None had greeted her before. One soldier she didn’t recognize—a lean man with a curly beard—appeared at her side, leading the bay gelding she’d been using, saddled and ready.
He gave her a brief, respectful dip of his head before pressing the reins into her hand and stepping back without a word.
“Thank you,” Ivy muttered, perplexed but strangely heartened.
It unsettled her, in a way, the sudden shift from wary stares to cautious civility.
Yet it warmed her, too, loosening the knot in her chest that had plagued her for more than a week.

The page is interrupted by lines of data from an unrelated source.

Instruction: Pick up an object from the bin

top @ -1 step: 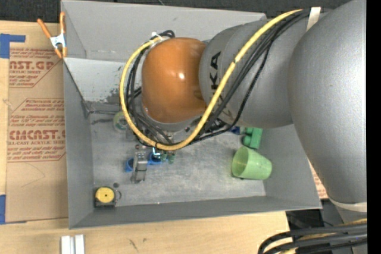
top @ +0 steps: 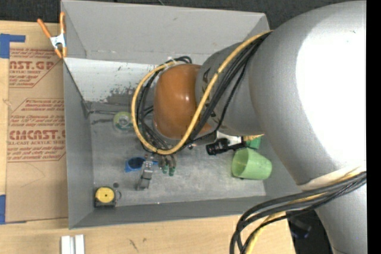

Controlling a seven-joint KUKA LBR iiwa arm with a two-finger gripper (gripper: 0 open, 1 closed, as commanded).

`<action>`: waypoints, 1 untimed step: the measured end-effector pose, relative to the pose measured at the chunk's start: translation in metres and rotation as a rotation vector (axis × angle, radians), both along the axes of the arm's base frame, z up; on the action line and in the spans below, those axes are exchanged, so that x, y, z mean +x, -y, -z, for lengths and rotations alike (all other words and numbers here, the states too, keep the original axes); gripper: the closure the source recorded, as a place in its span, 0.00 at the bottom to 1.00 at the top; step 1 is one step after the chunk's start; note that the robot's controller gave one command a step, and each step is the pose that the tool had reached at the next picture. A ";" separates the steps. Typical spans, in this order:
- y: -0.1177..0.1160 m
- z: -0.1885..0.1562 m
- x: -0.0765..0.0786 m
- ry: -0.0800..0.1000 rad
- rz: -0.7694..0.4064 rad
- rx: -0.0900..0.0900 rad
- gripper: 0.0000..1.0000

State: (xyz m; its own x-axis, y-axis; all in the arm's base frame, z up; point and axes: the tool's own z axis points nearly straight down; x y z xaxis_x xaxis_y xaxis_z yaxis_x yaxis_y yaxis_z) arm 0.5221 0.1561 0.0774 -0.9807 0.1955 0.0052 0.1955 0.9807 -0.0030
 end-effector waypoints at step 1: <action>-0.002 -0.003 0.002 0.006 -0.002 0.003 1.00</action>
Offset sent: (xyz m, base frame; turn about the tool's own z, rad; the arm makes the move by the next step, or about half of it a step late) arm 0.0000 0.0000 0.0000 0.0000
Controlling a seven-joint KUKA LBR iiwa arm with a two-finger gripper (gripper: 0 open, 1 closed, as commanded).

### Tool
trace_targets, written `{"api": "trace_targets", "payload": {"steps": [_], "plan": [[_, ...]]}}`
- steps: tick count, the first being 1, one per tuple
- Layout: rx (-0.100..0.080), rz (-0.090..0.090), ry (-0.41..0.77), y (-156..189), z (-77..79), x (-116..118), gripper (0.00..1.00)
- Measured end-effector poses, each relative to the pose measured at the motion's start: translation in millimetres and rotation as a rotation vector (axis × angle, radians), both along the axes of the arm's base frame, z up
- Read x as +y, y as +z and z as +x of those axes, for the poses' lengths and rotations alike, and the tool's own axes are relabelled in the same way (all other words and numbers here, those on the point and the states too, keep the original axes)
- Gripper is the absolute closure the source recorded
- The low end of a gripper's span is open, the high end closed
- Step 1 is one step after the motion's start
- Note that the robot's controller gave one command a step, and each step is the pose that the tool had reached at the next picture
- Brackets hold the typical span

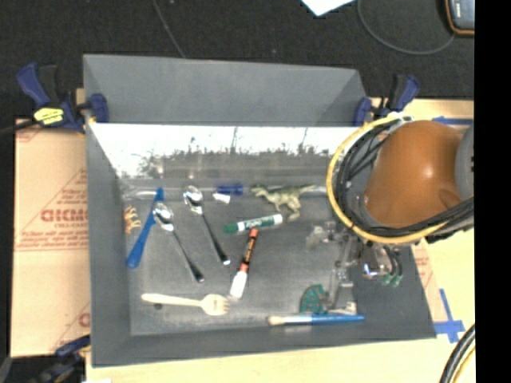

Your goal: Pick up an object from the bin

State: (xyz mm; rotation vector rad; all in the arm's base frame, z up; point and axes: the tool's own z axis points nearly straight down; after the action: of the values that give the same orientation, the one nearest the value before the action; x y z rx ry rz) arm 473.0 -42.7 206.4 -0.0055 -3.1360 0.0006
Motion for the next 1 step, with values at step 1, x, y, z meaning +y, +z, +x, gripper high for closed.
{"api": "trace_targets", "payload": {"steps": [1], "plan": [[-0.008,-0.001,0.003,3.7,1.8,0.0,0.0]]}}
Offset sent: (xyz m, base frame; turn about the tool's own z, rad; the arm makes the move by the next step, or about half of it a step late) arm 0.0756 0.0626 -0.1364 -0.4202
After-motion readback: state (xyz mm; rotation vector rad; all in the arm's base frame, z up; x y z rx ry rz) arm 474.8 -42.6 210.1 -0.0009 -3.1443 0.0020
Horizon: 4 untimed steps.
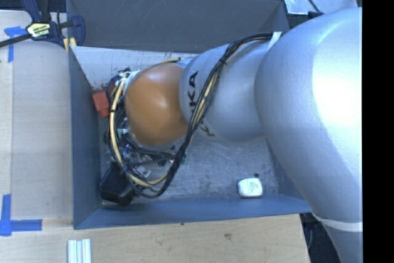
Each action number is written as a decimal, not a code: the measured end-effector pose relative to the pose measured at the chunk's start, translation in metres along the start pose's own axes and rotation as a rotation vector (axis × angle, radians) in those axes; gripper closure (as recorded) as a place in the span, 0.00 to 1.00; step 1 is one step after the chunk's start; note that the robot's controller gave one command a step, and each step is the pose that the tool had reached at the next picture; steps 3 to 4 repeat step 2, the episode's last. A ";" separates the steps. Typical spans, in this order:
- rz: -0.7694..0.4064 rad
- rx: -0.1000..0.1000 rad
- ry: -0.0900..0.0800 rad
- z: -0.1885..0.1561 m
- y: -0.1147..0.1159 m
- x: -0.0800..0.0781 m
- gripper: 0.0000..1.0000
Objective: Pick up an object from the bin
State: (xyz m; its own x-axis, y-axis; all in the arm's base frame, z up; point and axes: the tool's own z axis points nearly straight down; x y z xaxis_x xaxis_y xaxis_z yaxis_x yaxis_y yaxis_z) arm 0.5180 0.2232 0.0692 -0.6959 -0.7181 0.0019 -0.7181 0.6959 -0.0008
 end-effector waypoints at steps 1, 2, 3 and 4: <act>0.030 0.001 -0.006 -0.106 0.004 0.002 1.00; 0.028 0.000 -0.004 -0.159 0.025 0.003 1.00; 0.028 0.000 -0.004 -0.159 0.025 0.003 1.00; 0.028 0.000 -0.004 -0.159 0.025 0.003 1.00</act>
Offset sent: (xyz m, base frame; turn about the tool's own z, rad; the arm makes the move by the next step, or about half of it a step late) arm -0.0049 0.0022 0.1035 0.0301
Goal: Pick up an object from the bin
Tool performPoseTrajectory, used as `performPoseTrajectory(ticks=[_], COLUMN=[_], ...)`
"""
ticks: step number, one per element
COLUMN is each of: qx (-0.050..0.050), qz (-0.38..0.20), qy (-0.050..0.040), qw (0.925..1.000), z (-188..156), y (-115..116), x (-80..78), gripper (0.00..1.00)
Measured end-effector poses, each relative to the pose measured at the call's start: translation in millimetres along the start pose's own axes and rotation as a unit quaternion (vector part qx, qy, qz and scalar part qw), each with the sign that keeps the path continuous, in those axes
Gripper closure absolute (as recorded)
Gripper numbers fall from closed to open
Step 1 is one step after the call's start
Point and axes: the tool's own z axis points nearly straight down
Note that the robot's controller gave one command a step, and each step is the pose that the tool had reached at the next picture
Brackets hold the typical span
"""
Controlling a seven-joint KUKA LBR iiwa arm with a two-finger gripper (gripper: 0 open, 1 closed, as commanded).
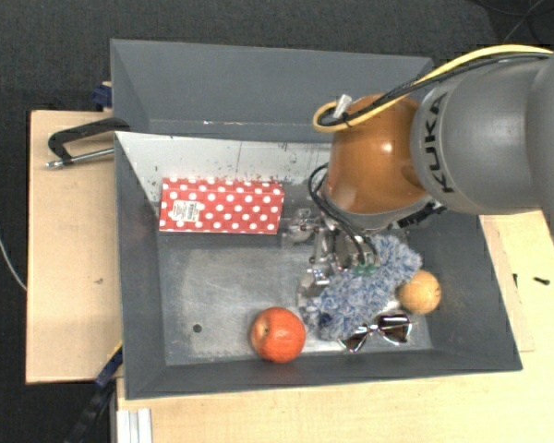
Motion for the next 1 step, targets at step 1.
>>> performPoseTrajectory(ticks=[1], qx=[0.003], qz=[-0.04], qy=[-0.0129], qw=[0.9991], z=[-43.3], y=[-43.3], x=[6.8], gripper=[0.0])
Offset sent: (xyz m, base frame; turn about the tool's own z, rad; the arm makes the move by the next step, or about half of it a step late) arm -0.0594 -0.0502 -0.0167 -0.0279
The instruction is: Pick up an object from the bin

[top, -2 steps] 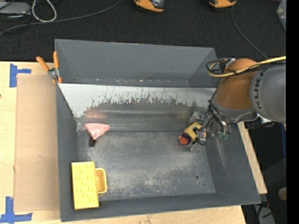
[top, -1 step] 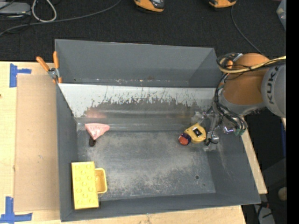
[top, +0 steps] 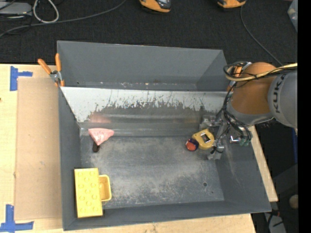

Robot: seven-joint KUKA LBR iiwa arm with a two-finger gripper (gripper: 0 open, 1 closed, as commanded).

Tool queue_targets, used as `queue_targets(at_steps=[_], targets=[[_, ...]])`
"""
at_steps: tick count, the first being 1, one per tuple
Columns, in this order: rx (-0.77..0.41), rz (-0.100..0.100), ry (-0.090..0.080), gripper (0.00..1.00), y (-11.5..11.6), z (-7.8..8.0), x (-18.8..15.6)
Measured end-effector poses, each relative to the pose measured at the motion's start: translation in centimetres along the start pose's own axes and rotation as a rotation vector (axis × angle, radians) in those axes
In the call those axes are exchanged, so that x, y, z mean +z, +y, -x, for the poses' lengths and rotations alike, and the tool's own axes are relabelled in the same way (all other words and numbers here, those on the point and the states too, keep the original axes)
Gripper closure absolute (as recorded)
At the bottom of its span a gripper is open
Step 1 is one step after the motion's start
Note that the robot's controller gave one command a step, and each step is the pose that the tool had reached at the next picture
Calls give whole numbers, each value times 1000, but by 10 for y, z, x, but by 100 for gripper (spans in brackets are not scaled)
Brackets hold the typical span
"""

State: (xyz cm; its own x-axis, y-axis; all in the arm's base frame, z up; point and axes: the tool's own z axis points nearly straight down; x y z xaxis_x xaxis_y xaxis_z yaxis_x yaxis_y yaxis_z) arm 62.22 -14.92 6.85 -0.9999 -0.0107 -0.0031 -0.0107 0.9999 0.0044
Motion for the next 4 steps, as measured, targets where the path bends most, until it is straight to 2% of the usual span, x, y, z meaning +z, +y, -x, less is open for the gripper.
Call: queue_targets(at_steps=[1, 2, 3, 4], targets=[[303, -2, -4, 100, 7, -4, -1], [302, -2, -4, 100, 7, -4, -1], [302, -1, 9, 100, 9, -8, -16], [302, -1, 2, 100, 8, -6, -54]])
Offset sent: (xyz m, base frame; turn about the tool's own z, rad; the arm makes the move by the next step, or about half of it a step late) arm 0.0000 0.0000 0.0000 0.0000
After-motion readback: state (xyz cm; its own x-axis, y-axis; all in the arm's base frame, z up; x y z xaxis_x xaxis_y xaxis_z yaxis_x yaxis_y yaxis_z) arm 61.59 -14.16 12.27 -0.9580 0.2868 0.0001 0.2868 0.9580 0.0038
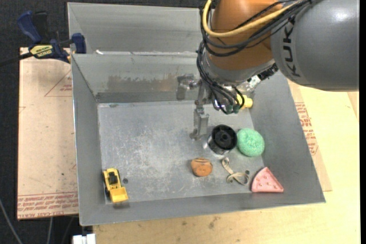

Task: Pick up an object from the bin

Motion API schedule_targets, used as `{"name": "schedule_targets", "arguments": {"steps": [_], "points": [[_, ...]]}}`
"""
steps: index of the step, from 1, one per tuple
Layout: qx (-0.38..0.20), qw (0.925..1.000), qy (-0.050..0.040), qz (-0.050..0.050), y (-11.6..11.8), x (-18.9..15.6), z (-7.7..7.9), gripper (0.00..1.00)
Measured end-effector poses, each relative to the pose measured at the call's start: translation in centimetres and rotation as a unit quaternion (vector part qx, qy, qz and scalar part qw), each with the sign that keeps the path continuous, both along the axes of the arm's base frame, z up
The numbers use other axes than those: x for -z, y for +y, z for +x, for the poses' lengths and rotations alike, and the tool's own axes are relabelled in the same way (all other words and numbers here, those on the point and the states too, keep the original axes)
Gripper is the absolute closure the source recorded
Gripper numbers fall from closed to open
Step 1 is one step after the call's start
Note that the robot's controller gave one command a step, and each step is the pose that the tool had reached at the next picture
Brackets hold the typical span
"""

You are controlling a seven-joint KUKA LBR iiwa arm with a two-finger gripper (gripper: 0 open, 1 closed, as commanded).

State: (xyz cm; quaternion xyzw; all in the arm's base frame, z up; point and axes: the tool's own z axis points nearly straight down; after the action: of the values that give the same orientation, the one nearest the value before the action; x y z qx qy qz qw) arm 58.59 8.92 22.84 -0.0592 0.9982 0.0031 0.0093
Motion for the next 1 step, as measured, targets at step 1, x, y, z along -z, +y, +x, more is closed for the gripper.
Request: {"name": "schedule_targets", "arguments": {"steps": [1], "points": [[0.003, 0.9999, 0.0105, -0.003, -6.15, 2.17, 1.41, 0.00]]}}
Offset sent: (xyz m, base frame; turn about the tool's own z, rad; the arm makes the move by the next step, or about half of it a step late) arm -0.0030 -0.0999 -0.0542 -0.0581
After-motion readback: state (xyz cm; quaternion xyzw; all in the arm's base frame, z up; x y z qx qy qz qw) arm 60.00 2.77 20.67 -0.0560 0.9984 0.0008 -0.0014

By the time they were half an hour down the road, she noticed another shift in the MacKinlay army.
Something was different, almost imperceptible at first—the shoulders of the men not so rigid, their voices no longer hushed with that constant clipped edge of tension.
The line of soldiers moved with the same precision as always, but the mood overall seemed lightened, as if the weight of burdens had eased.
They seemed chattier, talking more freely, and there were even several instances of laughter.
For a brief stretch, one soldier somewhere behind her sang a few verses of a song, his rough voice carried on the crisp air, and others hummed the refrain until it died away into silence again.
Eventually, Ivy leaned toward Ewan, curiosity tugging.
“They’re...different today,” she said quietly. “Is it my imagination, or is the entire army cheerier today?”
Ewan glanced at her, his own expression lightened.
“Aye, and for guid reason, lass. We’re nae on the prowl, nae chasing anyone, so we dinna need to be so cautious, dinna need to mind how loud we are.
And we’re heading north, always cause for joy—on to Caeravorn Keep.
” His features became more animated. “We’ll be removed from the main roads, behind strong walls and well-guarded approaches. A man could breathe there, find rest.”
“Rest,” Ivy repeated, the word feeling like a luxury.
Ewan nodded. “The laird there—at Caeravorn—greets us as kin. Warm hearths, full tables. The men ken it well. We’ll nae find safer shelter this side of Ben Nevis.
” He looked ahead, toward where Alaric rode at the column’s head.
“Aye, they’ve more spring in their step for it. Even the laird and Captain.”
***
As was his practice, Alaric rode the length of his army, moving from front to rear and back again, pausing now and then to exchange words with the men still confined to the carts—those not yet fit to walk or ride.
Mercifully, their number grew fewer with each passing day; one by one, the wounded deemed themselves strong enough to take to the saddle or the march.
On those circuits outside the column, Alaric’s gaze strayed more often than he cared to admit toward Ivy.